::: Provided records :::

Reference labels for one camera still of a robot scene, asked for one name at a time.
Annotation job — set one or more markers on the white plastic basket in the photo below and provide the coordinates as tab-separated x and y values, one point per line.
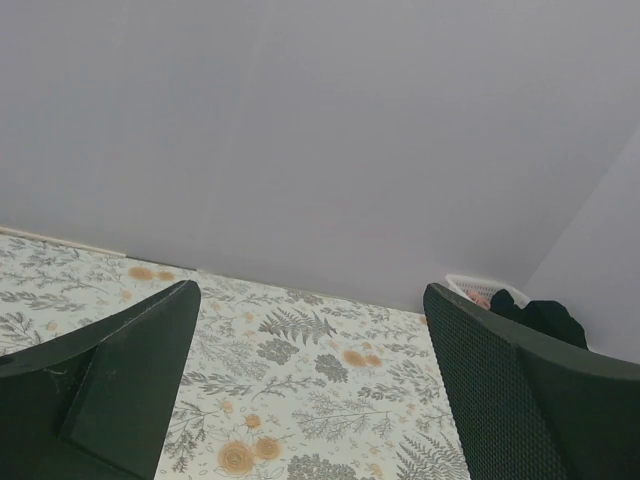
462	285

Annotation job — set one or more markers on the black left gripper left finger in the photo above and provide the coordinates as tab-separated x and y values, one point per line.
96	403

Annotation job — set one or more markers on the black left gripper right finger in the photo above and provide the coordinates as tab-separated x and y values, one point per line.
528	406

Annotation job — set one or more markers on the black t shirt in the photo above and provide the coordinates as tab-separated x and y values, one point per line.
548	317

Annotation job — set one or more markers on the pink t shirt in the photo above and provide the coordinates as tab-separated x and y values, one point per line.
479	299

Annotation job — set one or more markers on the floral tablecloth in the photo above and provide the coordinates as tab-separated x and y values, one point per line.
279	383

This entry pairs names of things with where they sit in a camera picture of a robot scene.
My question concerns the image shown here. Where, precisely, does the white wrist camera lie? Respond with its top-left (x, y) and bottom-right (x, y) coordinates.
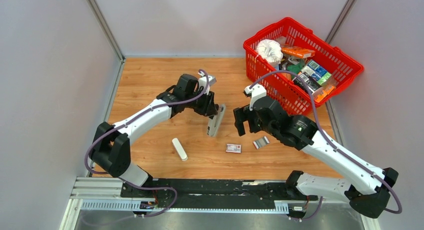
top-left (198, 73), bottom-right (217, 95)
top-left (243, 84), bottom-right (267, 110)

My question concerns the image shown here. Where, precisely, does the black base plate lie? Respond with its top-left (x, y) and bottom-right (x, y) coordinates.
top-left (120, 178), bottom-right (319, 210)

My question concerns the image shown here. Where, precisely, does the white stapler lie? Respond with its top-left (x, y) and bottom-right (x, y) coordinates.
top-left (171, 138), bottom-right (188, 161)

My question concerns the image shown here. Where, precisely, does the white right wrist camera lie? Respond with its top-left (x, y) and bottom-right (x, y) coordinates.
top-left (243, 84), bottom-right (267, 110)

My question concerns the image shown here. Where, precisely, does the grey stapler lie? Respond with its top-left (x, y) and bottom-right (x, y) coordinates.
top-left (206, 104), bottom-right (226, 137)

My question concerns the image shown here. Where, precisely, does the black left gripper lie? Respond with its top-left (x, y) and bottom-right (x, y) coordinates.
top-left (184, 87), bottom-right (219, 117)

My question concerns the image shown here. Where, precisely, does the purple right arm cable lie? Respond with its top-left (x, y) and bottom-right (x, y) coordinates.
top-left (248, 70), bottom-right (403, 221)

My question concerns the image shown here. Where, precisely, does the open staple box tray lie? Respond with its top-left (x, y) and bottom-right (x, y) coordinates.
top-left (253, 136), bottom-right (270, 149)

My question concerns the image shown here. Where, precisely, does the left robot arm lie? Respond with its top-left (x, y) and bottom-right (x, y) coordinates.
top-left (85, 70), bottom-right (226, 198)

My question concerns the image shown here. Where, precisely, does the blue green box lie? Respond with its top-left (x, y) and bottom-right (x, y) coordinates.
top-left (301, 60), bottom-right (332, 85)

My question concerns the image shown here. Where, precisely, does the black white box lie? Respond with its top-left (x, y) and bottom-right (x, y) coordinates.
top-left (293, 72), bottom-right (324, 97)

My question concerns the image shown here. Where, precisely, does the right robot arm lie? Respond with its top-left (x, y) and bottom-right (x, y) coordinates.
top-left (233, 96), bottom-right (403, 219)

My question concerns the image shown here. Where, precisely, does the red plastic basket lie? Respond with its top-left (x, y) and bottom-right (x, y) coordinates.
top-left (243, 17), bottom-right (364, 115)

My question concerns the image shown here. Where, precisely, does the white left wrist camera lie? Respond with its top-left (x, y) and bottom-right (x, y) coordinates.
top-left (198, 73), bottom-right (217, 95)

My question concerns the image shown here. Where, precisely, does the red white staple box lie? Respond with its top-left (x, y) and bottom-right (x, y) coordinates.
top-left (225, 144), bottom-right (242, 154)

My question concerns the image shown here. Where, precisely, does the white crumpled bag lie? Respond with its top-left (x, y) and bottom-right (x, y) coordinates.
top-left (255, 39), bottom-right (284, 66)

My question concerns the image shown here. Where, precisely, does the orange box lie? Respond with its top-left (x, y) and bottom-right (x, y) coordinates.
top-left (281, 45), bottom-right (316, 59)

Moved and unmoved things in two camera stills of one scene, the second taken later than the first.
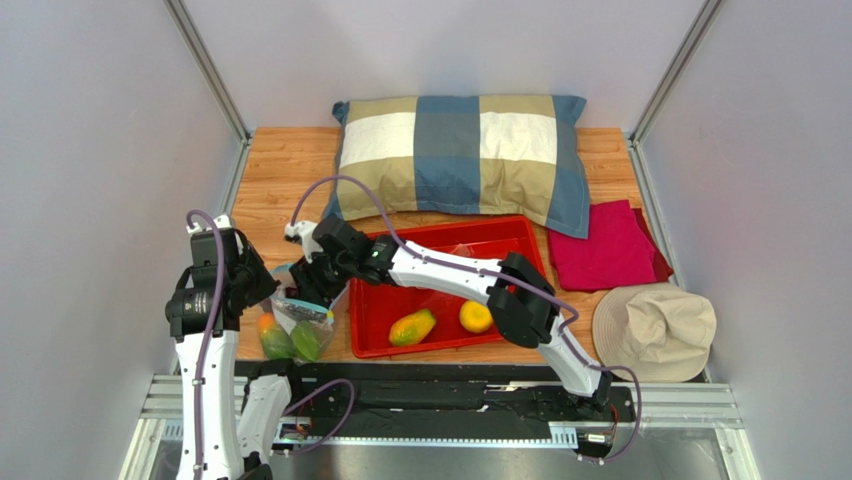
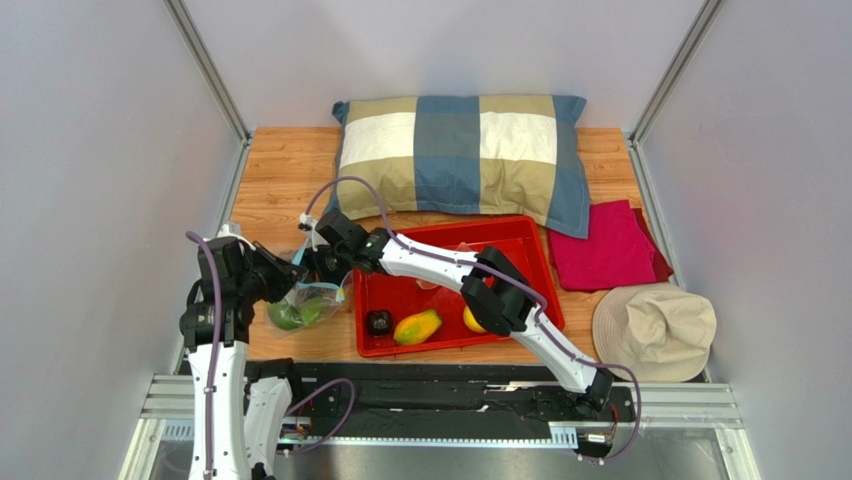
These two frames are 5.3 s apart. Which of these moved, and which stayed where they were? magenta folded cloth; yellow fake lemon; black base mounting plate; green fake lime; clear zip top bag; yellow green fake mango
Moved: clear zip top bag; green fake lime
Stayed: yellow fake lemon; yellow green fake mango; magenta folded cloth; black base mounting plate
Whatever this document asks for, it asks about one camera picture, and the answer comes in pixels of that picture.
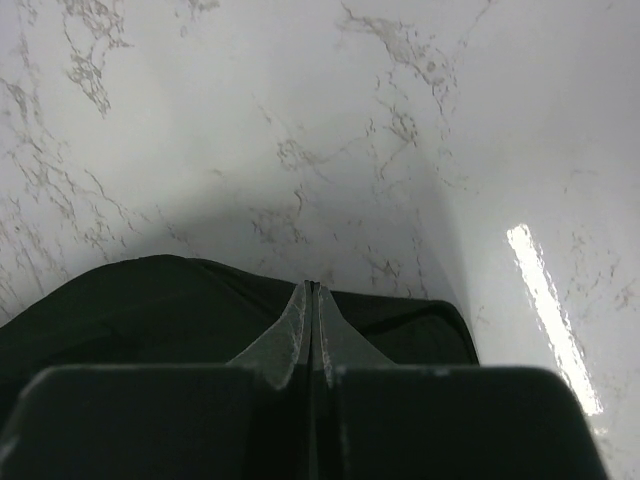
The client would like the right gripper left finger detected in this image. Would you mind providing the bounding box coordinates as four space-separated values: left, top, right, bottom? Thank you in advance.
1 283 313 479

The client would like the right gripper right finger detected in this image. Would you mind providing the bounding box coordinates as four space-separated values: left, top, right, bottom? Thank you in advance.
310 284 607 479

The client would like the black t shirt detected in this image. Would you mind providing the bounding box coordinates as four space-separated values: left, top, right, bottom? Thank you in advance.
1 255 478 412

:::
::: Provided records :::

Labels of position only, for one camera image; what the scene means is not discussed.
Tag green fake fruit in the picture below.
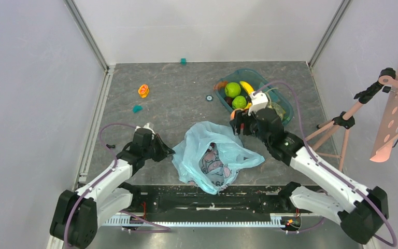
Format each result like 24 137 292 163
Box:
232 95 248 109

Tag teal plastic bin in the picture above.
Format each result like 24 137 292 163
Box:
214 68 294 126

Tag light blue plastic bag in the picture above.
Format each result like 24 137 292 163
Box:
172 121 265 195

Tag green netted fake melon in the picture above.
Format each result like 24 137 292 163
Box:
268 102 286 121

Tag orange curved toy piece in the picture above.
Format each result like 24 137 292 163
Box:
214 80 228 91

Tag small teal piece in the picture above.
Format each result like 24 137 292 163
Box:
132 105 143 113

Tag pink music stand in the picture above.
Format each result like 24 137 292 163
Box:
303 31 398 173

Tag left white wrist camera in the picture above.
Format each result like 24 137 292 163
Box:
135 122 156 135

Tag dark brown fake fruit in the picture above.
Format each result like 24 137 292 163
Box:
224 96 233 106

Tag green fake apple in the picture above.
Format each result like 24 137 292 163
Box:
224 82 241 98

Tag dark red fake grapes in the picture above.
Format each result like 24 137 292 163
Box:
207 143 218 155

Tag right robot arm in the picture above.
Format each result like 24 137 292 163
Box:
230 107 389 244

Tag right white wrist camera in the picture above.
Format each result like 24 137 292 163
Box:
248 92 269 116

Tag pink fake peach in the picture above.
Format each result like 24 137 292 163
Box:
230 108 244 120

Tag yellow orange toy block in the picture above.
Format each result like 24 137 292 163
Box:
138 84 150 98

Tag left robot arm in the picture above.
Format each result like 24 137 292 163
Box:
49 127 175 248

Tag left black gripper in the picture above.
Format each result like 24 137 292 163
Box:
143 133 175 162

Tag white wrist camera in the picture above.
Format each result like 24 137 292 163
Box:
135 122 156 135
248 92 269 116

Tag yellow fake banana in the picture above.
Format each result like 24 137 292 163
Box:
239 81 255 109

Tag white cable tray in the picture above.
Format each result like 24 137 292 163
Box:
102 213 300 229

:::

## The task
Go through the records above and return each line in which the word "piece" occurs.

## Task result
Tag orange curved toy piece in the picture above.
Tag small teal piece in the picture above.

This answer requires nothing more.